### WHAT YOU SHOULD DO
Each line below that carries the string "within" must appear in the answer.

--- MATERIAL PROVIDED Enclosed Below ---

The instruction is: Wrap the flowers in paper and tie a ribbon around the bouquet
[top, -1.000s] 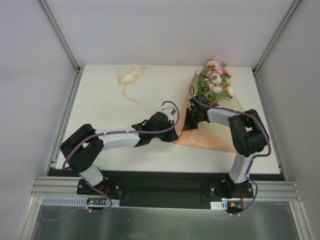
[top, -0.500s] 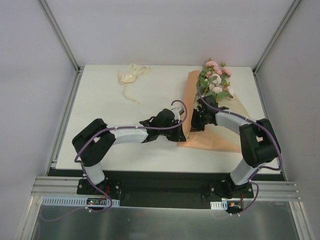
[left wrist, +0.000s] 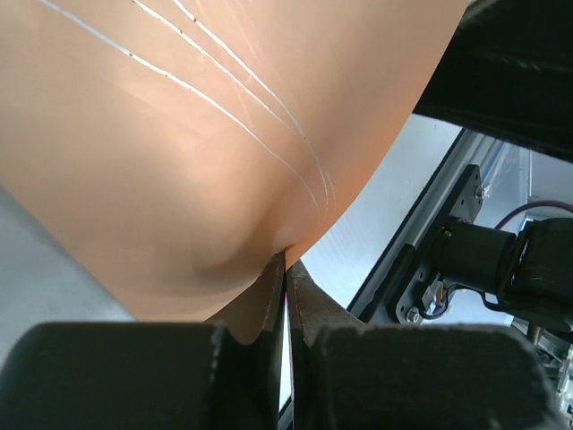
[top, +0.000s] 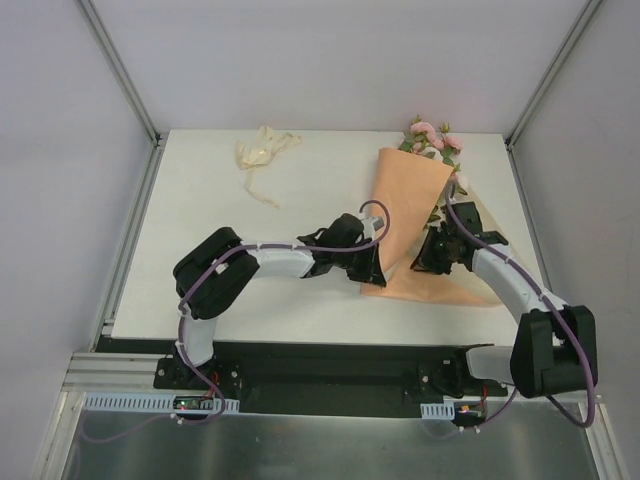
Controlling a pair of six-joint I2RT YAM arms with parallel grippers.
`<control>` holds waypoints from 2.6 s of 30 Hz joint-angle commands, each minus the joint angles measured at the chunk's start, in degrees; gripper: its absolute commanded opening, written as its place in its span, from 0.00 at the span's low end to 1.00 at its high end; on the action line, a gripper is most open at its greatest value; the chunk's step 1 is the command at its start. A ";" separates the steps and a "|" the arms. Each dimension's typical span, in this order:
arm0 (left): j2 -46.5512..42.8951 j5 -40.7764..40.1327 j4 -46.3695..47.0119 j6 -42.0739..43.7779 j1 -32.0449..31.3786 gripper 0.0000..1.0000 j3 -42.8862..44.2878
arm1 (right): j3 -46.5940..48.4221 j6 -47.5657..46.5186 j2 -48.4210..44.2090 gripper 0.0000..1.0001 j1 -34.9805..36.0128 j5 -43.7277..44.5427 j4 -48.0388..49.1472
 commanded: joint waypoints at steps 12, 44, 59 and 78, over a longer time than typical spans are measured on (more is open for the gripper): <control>4.37 5.48 2.56 -2.03 -0.11 0.00 4.72 | 0.80 1.75 2.44 0.68 -1.03 -12.71 3.80; 9.64 15.95 8.36 -2.47 4.81 0.04 1.38 | 0.63 -6.59 5.27 0.06 -1.73 3.01 -2.52; 11.93 16.03 9.76 -5.46 5.69 0.02 1.30 | 2.83 -2.13 -10.83 0.52 10.75 7.63 -11.86; 13.16 16.38 10.38 -8.89 5.86 0.01 5.69 | -4.38 -0.09 4.91 0.04 10.84 1.26 1.08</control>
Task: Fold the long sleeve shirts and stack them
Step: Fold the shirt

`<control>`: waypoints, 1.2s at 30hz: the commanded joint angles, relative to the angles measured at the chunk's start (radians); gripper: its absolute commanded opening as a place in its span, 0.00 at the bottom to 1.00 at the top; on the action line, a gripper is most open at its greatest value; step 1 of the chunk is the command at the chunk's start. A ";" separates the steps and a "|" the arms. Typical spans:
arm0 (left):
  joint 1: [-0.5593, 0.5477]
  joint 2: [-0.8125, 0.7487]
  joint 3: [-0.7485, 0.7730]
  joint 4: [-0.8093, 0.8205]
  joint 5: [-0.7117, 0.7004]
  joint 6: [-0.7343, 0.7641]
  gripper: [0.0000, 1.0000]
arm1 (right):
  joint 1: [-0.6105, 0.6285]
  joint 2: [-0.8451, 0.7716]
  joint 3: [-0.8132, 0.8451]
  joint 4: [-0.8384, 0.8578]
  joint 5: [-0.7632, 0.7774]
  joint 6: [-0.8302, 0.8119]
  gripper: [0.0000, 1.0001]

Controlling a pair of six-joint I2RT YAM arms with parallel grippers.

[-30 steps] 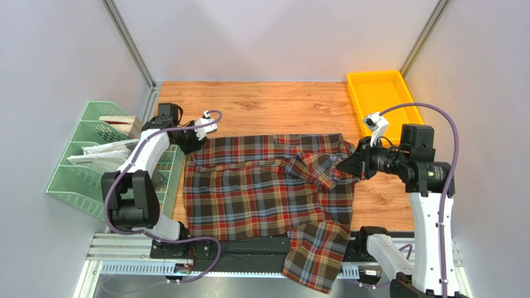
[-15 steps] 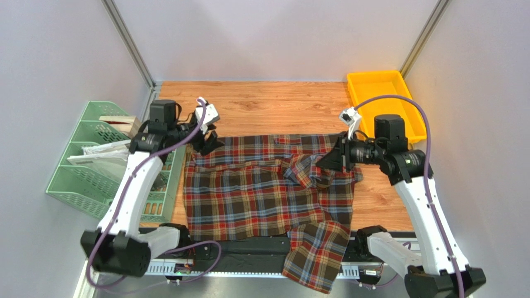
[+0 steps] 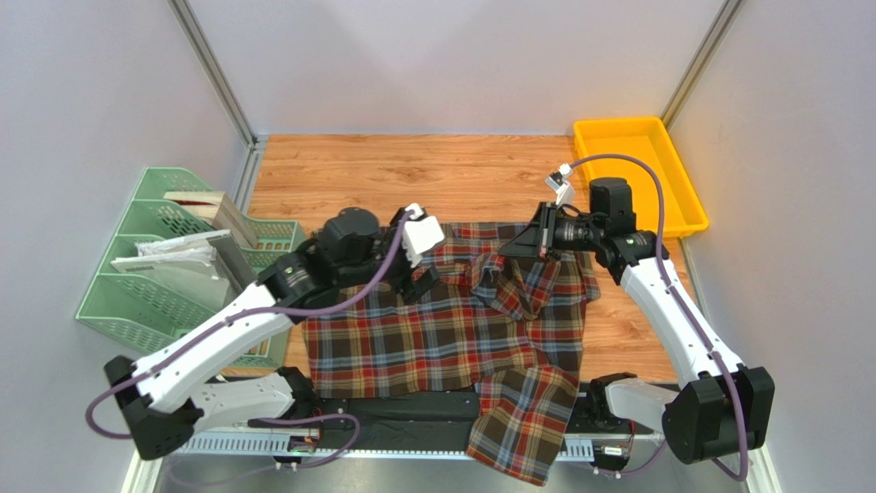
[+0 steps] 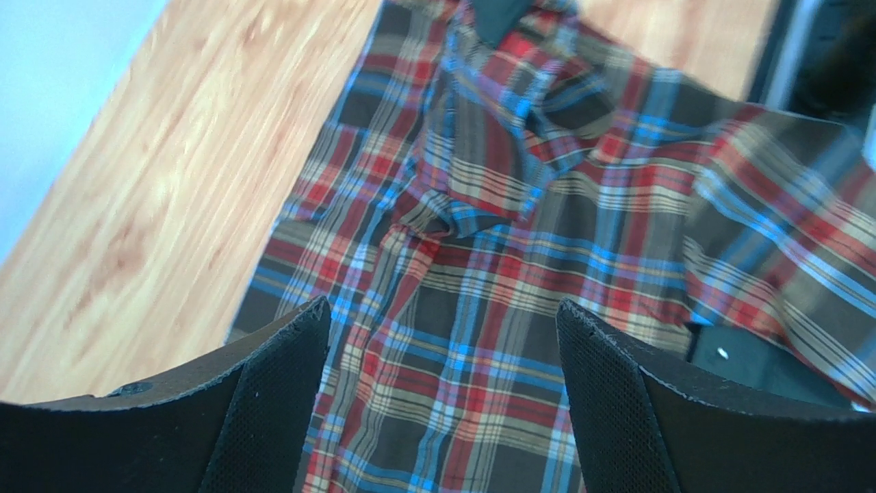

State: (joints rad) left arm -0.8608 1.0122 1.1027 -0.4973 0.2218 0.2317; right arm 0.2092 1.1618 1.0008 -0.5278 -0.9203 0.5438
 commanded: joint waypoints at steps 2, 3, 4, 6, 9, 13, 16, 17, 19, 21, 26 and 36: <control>-0.101 0.112 0.034 0.175 -0.167 -0.097 0.88 | 0.006 0.018 -0.013 0.169 -0.092 0.196 0.00; -0.130 0.123 0.028 0.202 -0.173 -0.095 0.89 | 0.006 0.018 -0.014 0.170 -0.100 0.196 0.00; -0.139 0.137 0.025 0.239 -0.164 -0.100 0.89 | 0.006 0.018 -0.014 0.169 -0.116 0.199 0.00; -0.152 0.173 0.025 0.259 -0.139 -0.130 0.90 | 0.006 0.007 -0.034 0.201 -0.132 0.215 0.00; -0.153 0.207 0.020 0.315 -0.107 -0.172 0.91 | 0.007 -0.014 -0.051 0.207 -0.123 0.214 0.00; -0.191 0.238 0.020 0.404 -0.154 -0.178 0.93 | 0.006 -0.010 -0.070 0.238 -0.127 0.257 0.00; -0.204 0.295 0.051 0.388 -0.203 -0.173 0.91 | 0.006 -0.010 -0.073 0.264 -0.132 0.271 0.00; -0.204 0.316 0.060 0.388 -0.209 -0.157 0.89 | 0.004 -0.011 -0.070 0.264 -0.135 0.272 0.00; -0.202 0.330 0.065 0.394 -0.216 -0.140 0.87 | 0.002 -0.020 -0.073 0.264 -0.137 0.274 0.00; -0.202 0.341 0.065 0.396 -0.219 -0.114 0.85 | 0.002 -0.025 -0.074 0.264 -0.141 0.275 0.00; -0.202 0.342 0.072 0.356 -0.251 -0.062 0.48 | -0.001 -0.039 -0.090 0.253 -0.150 0.265 0.00; -0.184 0.267 0.124 0.084 0.014 0.110 0.00 | -0.014 -0.088 0.005 -0.050 -0.140 0.015 0.21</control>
State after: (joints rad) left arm -1.0569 1.3464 1.1614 -0.2546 0.0738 0.2447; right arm 0.2073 1.1275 0.9211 -0.3901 -1.0477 0.7254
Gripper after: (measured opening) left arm 0.008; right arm 0.146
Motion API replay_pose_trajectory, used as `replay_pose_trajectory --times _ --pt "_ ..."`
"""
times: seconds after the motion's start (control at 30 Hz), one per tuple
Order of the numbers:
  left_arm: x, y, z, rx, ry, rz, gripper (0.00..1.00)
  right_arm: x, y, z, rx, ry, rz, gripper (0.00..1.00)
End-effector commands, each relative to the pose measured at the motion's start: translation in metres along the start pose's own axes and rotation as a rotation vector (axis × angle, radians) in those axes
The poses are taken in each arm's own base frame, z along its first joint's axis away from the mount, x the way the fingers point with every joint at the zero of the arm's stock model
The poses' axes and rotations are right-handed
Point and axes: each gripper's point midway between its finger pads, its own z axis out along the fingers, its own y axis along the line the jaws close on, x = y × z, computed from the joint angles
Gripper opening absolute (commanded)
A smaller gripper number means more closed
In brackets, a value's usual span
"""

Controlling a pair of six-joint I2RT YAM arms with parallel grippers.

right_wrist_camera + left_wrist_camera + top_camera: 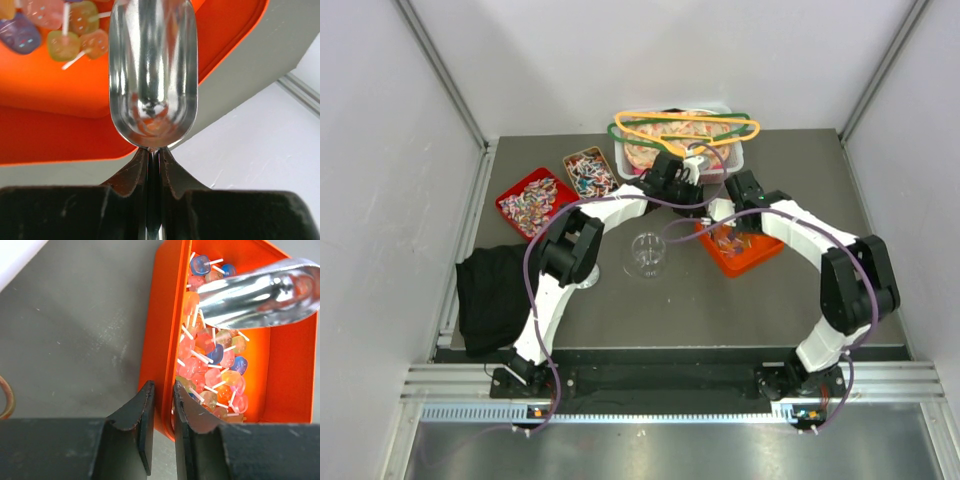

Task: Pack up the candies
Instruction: Scoop the fake candies from the storage box.

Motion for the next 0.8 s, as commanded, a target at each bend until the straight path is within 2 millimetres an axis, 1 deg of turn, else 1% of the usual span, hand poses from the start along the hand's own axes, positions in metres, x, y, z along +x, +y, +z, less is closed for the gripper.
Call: replay_pose_trajectory --times 0.0,0.07,0.1,0.23,0.3,0.37,0.43,0.57,0.63,0.73,0.77 --pt "-0.015 -0.012 -0.004 0.031 -0.028 0.016 0.13 -0.004 0.003 0.018 -0.004 0.012 -0.046 0.00" --pt "-0.015 -0.011 -0.004 0.029 -0.029 0.012 0.11 -0.007 0.006 0.024 -0.012 0.015 -0.063 0.00" --pt "-0.015 -0.011 -0.004 0.028 -0.029 0.012 0.08 -0.008 0.006 0.026 -0.008 0.016 -0.068 0.00" --pt "-0.017 -0.012 -0.004 0.031 -0.030 0.009 0.01 -0.013 0.018 0.038 -0.028 0.024 -0.125 0.00" --pt "-0.019 -0.013 -0.004 0.031 -0.031 0.015 0.00 -0.010 0.026 0.044 -0.041 0.049 -0.168 0.00" --pt "-0.021 -0.013 -0.005 0.028 -0.030 0.020 0.00 -0.006 0.029 0.047 -0.042 0.066 -0.216 0.00" --pt "-0.022 -0.012 -0.006 0.023 -0.031 0.026 0.00 -0.001 0.035 0.043 -0.055 0.066 -0.244 0.00" --pt "-0.023 -0.011 -0.006 0.014 -0.026 0.026 0.00 0.007 0.036 0.028 -0.054 0.062 -0.323 0.00" --pt "-0.026 -0.012 -0.005 0.013 -0.028 0.029 0.00 0.008 0.033 0.020 -0.026 0.055 -0.353 0.00" --pt "-0.027 -0.012 -0.005 0.011 -0.034 0.021 0.00 0.007 0.022 0.010 0.019 0.064 -0.393 0.00" --pt "-0.026 -0.012 -0.005 0.011 -0.033 0.017 0.00 0.003 0.020 0.007 0.031 0.055 -0.402 0.00"
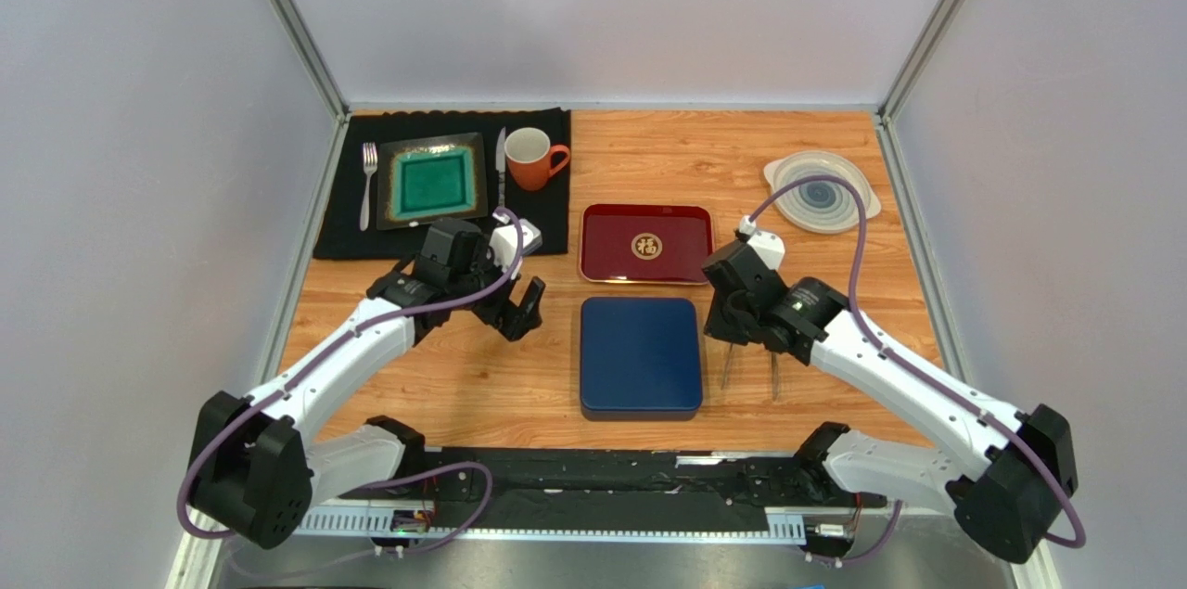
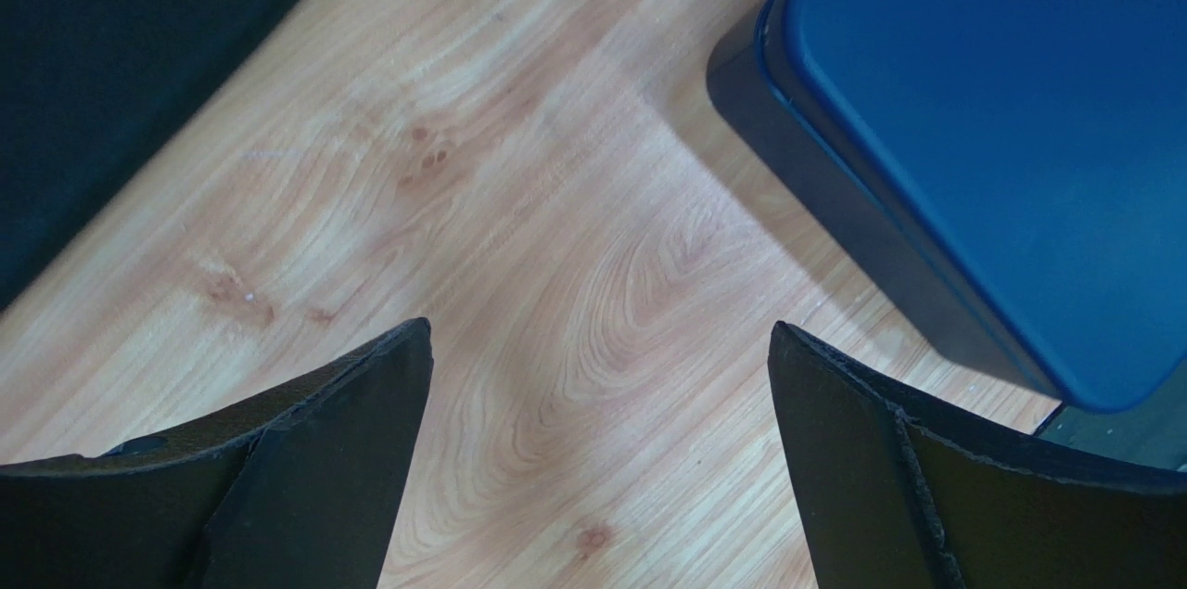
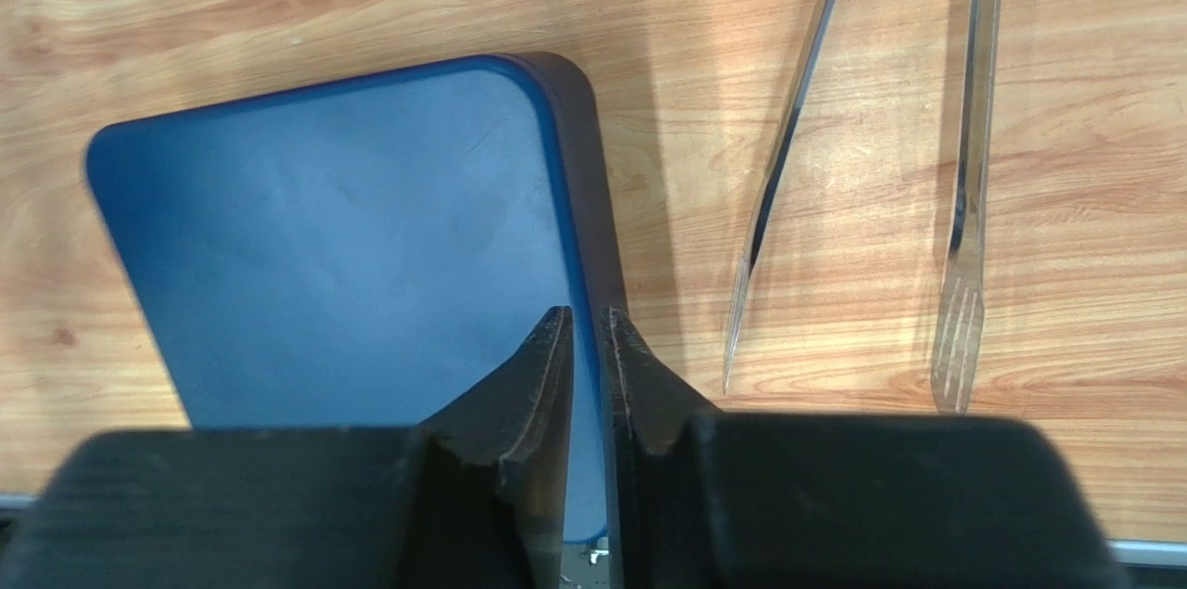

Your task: Pack the chocolate

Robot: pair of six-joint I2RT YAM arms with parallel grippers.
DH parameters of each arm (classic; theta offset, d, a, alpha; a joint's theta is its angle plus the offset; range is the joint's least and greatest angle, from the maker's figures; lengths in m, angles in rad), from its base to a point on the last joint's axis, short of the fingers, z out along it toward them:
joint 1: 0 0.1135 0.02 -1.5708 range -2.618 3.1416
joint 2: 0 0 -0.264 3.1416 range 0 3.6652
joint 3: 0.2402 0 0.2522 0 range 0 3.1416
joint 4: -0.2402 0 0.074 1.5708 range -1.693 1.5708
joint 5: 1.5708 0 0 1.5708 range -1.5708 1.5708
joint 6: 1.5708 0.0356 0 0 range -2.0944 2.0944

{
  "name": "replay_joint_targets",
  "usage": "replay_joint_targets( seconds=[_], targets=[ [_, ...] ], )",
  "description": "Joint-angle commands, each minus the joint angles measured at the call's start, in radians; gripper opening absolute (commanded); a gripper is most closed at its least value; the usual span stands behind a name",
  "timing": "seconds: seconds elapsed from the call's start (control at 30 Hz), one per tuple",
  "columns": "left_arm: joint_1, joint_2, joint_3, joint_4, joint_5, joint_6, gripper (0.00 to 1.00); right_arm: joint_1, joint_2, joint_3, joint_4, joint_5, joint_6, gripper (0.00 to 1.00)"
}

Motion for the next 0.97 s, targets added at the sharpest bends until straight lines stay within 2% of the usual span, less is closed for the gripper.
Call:
replay_joint_targets(
  seconds=[0.0,0.13,0.23,0.27,0.33,0.37,0.4,0.43,0.6,0.93],
  targets=[
    [-0.014,0.022,0.055,0.006,0.022,-0.047,0.99,-0.019,0.043,-0.024,0.03,-0.019,0.038,0.13],
    [-0.014,0.004,0.032,0.005,-0.006,-0.033,0.99,-0.025,0.04,-0.076,0.049,-0.025,0.056,0.14],
    [-0.014,-0.027,0.025,-0.006,-0.021,-0.033,0.99,-0.027,0.024,-0.077,0.067,-0.038,0.045,0.25],
    [-0.012,-0.038,0.029,-0.014,-0.021,-0.032,0.99,-0.027,0.01,-0.064,0.069,-0.044,0.021,0.41],
    [-0.012,-0.038,0.041,-0.041,-0.024,-0.036,0.99,-0.025,-0.004,-0.007,0.069,-0.044,-0.014,0.58],
    [-0.012,-0.035,0.06,-0.052,-0.029,-0.041,0.99,-0.027,-0.01,0.016,0.067,-0.038,-0.049,0.83],
    [-0.012,-0.03,0.069,-0.076,-0.041,-0.041,0.99,-0.025,-0.012,0.06,0.067,-0.035,-0.067,0.94],
    [-0.012,-0.021,0.089,-0.089,-0.047,-0.043,0.99,-0.025,-0.009,0.084,0.059,-0.03,-0.085,1.0],
    [-0.001,-0.003,0.123,-0.14,-0.072,-0.052,0.99,-0.025,0.045,0.193,0.023,-0.002,-0.209,1.0],
    [0.103,-0.032,0.112,-0.121,-0.028,-0.062,0.99,-0.027,0.088,0.256,0.056,-0.045,-0.277,1.0]
  ],
)
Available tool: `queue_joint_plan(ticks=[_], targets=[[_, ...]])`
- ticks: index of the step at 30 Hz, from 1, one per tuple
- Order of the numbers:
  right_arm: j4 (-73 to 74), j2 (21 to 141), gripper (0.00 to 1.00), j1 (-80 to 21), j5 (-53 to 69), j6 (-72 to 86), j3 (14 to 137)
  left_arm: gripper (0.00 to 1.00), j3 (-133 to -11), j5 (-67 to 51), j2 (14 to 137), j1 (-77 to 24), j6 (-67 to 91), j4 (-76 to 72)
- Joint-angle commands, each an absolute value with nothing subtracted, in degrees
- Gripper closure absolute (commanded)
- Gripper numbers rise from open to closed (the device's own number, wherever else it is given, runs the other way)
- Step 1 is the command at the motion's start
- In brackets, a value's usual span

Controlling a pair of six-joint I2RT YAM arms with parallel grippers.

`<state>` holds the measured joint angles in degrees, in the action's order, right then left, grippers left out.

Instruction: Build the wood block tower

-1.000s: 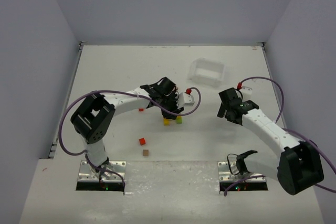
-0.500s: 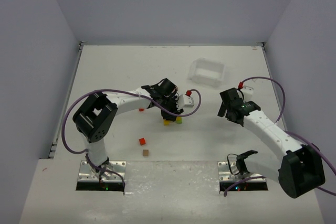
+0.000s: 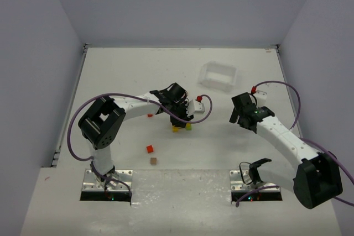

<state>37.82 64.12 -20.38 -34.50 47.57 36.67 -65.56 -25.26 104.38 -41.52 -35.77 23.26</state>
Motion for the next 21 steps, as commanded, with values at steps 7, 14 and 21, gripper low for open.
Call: queue_joint_plan(ticks=[7, 14, 21], targets=[[37.99, 63.81, 0.01, -20.21, -36.76, 47.64, 37.44, 0.9, -67.24, -26.35, 105.49, -41.66, -37.75, 22.76], [38.06, 63.88, 0.01, -20.21, -36.14, 47.11, 37.53, 0.68, -66.8, -26.62, 105.21, -41.66, -38.31, 22.5], [38.06, 63.72, 0.01, -20.21, -35.66, 46.91, 37.62, 0.51, -66.64, -26.61, 104.59, -41.66, -38.67, 22.85]])
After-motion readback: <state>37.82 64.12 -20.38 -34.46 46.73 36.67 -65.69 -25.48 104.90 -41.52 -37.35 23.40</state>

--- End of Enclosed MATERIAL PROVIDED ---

### TASK ANSWER
Motion for the next 0.8 s, as commanded, a target at each bend until the straight path is within 2 millimetres an axis, 1 deg of turn, else 1% of the usual span, hand poses from the start along the hand's own axes, positions in metres, x, y, z along +x, +y, +z, less is closed for the gripper.
Motion for the next 0.97 s, targets added at the sharpest bends until straight lines stay within 2% of the usual span, less is closed for the gripper.

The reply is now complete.